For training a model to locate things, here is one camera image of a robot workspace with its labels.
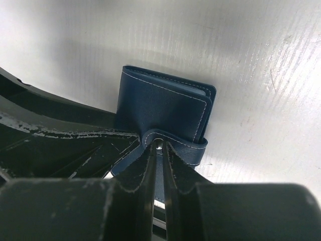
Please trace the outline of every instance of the card holder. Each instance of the card holder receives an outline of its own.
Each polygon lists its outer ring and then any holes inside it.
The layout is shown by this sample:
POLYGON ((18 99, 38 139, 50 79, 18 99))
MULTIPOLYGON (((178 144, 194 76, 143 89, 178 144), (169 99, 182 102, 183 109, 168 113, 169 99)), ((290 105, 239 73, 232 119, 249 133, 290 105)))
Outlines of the card holder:
POLYGON ((207 145, 204 134, 215 95, 216 89, 211 85, 124 66, 115 126, 139 133, 141 145, 118 163, 112 173, 124 170, 156 138, 171 142, 187 164, 197 166, 207 145))

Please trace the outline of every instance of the wallet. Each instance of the wallet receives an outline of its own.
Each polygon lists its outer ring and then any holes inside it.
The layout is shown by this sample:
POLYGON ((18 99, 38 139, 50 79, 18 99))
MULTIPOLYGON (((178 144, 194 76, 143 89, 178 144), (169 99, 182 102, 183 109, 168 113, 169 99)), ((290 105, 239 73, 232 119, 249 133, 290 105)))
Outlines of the wallet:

◇ ◇ ◇ ◇ ◇

• TRY IT:
In the records above, locate every line with the string "instance" and copy it.

• ANSWER BOX:
Please trace the outline of every instance of the card holder. Each instance of the card holder receives an outline of its own.
Please trace the outline of every instance of the wallet. Each instance of the wallet receives an outline of its own.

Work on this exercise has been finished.